*Required action*
Could the listing below be returned exactly, with its pictures left out?

==============================

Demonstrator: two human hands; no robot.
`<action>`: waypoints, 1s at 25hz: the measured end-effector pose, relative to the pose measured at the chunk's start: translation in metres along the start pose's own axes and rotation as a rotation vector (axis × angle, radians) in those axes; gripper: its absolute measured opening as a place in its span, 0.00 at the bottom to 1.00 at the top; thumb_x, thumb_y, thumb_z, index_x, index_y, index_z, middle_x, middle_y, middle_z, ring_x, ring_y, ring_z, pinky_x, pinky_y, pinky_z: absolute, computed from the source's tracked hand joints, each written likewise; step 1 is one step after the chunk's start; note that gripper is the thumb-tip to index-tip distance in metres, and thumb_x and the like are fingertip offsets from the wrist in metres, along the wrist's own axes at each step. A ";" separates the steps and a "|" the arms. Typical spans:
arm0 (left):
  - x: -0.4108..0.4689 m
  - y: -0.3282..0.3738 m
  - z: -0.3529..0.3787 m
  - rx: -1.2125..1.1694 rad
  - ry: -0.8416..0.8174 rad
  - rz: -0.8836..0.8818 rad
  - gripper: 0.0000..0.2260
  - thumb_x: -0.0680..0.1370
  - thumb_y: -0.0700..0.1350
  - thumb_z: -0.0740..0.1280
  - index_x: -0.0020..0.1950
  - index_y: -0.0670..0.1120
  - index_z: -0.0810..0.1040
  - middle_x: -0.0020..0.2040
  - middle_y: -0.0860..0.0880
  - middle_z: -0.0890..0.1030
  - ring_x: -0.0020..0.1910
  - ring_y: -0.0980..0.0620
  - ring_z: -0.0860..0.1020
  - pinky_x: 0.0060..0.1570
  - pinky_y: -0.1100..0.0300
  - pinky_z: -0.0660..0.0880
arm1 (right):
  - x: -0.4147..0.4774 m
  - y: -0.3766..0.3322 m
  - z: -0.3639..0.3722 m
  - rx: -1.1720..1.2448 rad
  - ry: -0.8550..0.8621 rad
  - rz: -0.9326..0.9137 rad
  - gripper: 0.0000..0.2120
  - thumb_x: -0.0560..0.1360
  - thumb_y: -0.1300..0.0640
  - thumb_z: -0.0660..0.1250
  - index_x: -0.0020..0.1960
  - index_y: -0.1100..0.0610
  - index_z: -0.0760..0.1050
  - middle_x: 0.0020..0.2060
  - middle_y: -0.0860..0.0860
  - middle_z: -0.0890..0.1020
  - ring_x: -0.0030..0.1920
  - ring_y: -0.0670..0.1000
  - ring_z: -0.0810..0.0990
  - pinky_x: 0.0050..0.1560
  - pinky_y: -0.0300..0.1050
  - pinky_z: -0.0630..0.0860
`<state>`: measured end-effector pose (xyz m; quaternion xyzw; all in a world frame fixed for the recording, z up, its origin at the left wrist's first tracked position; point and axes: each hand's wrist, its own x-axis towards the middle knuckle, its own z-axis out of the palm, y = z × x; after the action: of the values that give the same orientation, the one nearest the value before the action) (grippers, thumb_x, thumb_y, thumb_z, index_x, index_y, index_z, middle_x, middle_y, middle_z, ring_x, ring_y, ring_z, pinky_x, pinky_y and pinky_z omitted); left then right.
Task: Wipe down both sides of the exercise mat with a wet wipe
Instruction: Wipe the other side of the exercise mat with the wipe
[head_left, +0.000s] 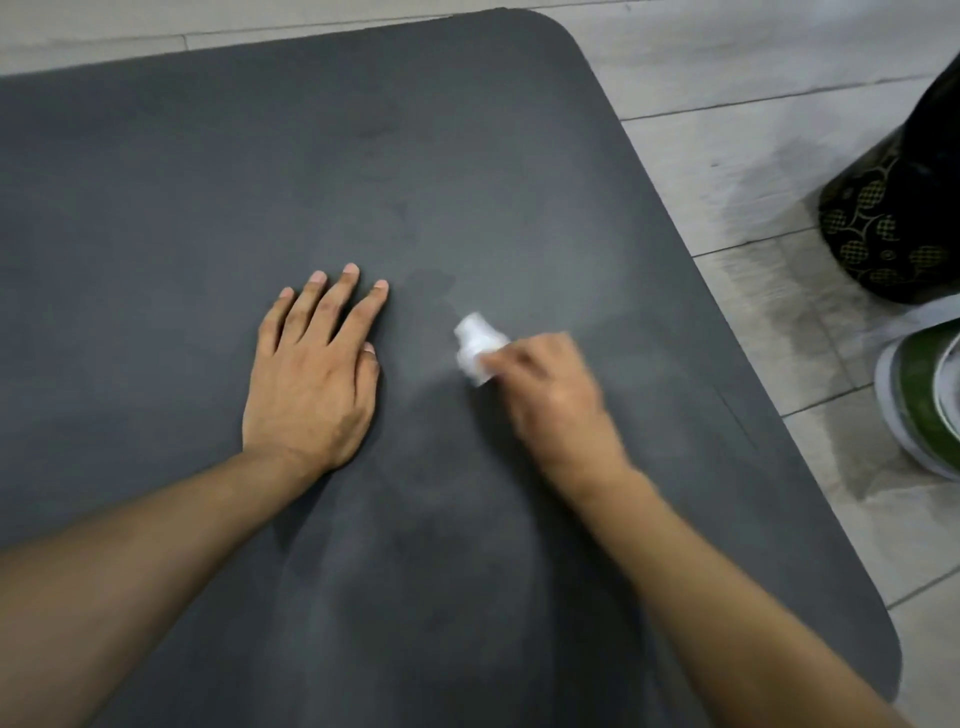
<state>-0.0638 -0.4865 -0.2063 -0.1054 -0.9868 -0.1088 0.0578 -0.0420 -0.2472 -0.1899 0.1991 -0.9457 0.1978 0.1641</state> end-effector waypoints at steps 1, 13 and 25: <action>0.000 0.000 0.000 0.004 0.006 -0.003 0.26 0.82 0.48 0.51 0.81 0.49 0.64 0.80 0.45 0.65 0.80 0.42 0.61 0.79 0.44 0.54 | 0.008 0.031 -0.008 -0.093 0.057 0.136 0.10 0.77 0.63 0.65 0.55 0.59 0.82 0.42 0.58 0.78 0.44 0.56 0.71 0.46 0.52 0.73; 0.003 0.001 0.000 0.007 0.003 -0.008 0.26 0.81 0.47 0.52 0.80 0.50 0.65 0.80 0.46 0.66 0.79 0.43 0.62 0.79 0.44 0.56 | 0.039 0.006 0.023 -0.024 0.027 0.085 0.11 0.74 0.68 0.68 0.53 0.59 0.81 0.42 0.57 0.76 0.43 0.57 0.71 0.44 0.52 0.73; 0.007 -0.001 -0.002 -0.018 -0.018 -0.007 0.26 0.79 0.45 0.55 0.79 0.47 0.67 0.80 0.46 0.66 0.79 0.41 0.63 0.77 0.42 0.58 | 0.070 -0.029 0.040 0.086 -0.084 -0.110 0.12 0.76 0.66 0.67 0.59 0.60 0.80 0.45 0.56 0.78 0.44 0.56 0.73 0.50 0.50 0.74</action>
<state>-0.0708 -0.4865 -0.2034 -0.1034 -0.9866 -0.1168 0.0477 -0.0995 -0.3113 -0.1887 0.2660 -0.9299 0.2205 0.1260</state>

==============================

*Exercise answer*
Demonstrator: two human hands; no robot.
`<action>`: waypoints, 1s at 25hz: the measured end-effector pose, relative to the pose measured at the chunk's start: translation in metres along the start pose's own axes and rotation as a rotation vector (axis × angle, radians) in those axes; gripper: its absolute measured opening as a place in its span, 0.00 at the bottom to 1.00 at the top; thumb_x, thumb_y, thumb_z, index_x, index_y, index_z, middle_x, middle_y, middle_z, ring_x, ring_y, ring_z, pinky_x, pinky_y, pinky_z: absolute, computed from the source's tracked hand joints, each written likewise; step 1 is one step after the chunk's start; note that gripper is the thumb-tip to index-tip distance in metres, and thumb_x and the like are fingertip offsets from the wrist in metres, along the wrist's own axes at each step. A ";" separates the steps and a "|" the arms. Typical spans:
arm0 (left):
  - x: -0.4108..0.4689 m
  - y: -0.3282..0.3738 m
  - z: -0.3529..0.3787 m
  - rx: -1.2125..1.1694 rad
  - ry: -0.8416..0.8174 rad
  - rz: -0.8836..0.8818 rad
  - gripper: 0.0000..0.2260
  - thumb_x: -0.0680..0.1370
  - thumb_y: -0.0700..0.1350
  - thumb_z: -0.0740..0.1280
  - index_x: -0.0020..0.1950
  - index_y: -0.0670..0.1120
  - index_z: -0.0810..0.1040
  - middle_x: -0.0020..0.2040
  - middle_y: -0.0860..0.0880
  - middle_z: -0.0890..0.1030
  - ring_x: -0.0020..0.1910
  - ring_y: -0.0980..0.0620
  - ring_z: -0.0860..0.1020
  - pinky_x: 0.0060..0.1570
  - pinky_y: -0.1100..0.0300
  - pinky_z: -0.0660..0.0880
arm1 (right):
  - x: -0.4147..0.4774 m
  - y: -0.3766..0.3322 m
  - z: -0.3639..0.3722 m
  - rx: -1.1720..1.2448 rad
  - ry: -0.8550..0.8621 rad
  - rz: -0.9326..0.9137 rad
  - gripper: 0.0000..0.2120
  - thumb_x: -0.0560..0.1360
  - thumb_y: -0.1300..0.0640
  - thumb_z: -0.0660..0.1250
  - index_x: -0.0020..0.1960
  - index_y: -0.1100..0.0610
  - index_z: -0.0760..0.1050
  - middle_x: 0.0020..0.2060
  - middle_y: -0.0860..0.0860
  - middle_z: -0.0890..0.1020
  - ring_x: -0.0030..0.1920
  - ring_y: -0.0670..0.1000
  - ring_z: -0.0810..0.0990
  - pinky_x: 0.0050..0.1560
  - pinky_y: -0.0300..0.1050
  - pinky_z: -0.0630..0.0860
`<state>`: measured end-effector pose (xyz m; quaternion xyzw; all in a world frame fixed for the recording, z up, its origin at the left wrist's first tracked position; point and axes: each hand's wrist, its own x-axis towards the middle knuckle, its own z-axis out of the palm, y = z × x; after the action: of the values that give the same orientation, the one nearest the value before the action) (grippers, thumb_x, thumb_y, thumb_z, index_x, index_y, index_z, middle_x, middle_y, middle_z, ring_x, ring_y, ring_z, pinky_x, pinky_y and pinky_z omitted); left then right.
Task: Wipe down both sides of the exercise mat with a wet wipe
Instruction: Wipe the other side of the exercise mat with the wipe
[head_left, +0.000s] 
<state>-0.0638 -0.4865 -0.2063 -0.1054 -0.9868 -0.1088 0.0578 -0.0420 -0.2472 -0.1899 0.1991 -0.9457 0.1978 0.1641</state> end-effector waypoints at steps 1, 13 and 25: <action>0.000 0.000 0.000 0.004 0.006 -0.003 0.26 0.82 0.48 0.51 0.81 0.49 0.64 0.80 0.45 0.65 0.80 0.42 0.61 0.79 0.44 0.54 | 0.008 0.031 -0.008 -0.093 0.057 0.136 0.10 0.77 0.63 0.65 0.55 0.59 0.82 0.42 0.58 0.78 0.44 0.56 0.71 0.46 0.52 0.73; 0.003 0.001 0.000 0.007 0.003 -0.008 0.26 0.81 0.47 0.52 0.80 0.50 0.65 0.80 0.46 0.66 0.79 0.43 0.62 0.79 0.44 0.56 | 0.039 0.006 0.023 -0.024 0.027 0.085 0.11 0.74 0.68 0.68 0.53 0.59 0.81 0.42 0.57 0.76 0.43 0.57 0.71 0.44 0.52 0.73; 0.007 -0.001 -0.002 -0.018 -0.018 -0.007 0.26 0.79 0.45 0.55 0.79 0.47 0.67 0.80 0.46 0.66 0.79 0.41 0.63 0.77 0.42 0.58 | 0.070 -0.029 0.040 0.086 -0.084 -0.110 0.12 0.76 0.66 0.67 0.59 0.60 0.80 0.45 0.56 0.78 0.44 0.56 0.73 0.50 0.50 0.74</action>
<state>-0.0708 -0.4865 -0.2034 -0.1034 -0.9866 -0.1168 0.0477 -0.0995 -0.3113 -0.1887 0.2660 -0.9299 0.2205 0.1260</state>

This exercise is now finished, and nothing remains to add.